**Task description**
For the data below, give again exactly the lines from the one containing "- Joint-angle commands" through the one containing "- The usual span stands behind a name", both ends included, and no others.

**Available data**

================

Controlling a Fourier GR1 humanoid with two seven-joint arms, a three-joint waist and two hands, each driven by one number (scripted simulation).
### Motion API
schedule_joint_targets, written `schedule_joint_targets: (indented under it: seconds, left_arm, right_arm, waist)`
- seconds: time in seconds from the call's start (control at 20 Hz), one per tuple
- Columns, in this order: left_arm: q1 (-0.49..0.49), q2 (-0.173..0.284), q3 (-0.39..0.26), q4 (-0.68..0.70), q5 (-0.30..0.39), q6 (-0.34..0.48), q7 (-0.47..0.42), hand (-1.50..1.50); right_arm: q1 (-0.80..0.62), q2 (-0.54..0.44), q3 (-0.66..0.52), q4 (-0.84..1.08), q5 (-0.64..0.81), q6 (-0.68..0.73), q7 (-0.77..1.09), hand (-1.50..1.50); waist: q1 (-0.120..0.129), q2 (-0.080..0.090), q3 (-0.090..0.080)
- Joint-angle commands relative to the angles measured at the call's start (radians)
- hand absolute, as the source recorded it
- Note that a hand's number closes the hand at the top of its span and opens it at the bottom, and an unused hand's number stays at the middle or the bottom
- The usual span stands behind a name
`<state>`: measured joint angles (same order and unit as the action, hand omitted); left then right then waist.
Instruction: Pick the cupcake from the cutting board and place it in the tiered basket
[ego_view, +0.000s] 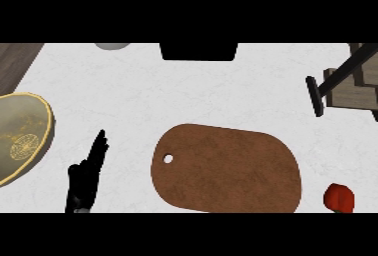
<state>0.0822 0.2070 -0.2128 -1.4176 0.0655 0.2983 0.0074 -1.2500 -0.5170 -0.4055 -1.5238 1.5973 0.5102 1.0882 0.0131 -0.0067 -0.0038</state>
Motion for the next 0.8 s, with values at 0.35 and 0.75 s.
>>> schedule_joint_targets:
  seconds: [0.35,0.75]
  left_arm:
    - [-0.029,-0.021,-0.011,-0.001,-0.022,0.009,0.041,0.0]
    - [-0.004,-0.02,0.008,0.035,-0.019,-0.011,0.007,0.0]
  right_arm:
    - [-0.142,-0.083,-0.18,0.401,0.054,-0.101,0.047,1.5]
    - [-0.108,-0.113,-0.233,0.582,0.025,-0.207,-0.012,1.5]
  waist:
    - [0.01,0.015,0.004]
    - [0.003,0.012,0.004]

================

**Solution for this task**
- Joint-angle commands relative to the angles measured at the call's start (radians)
- hand absolute, as the source recorded it
- Note that a hand's number closes the hand at the top of its span and opens it at the bottom, and an unused hand's number stays at the middle or the bottom
- The usual span stands behind a name

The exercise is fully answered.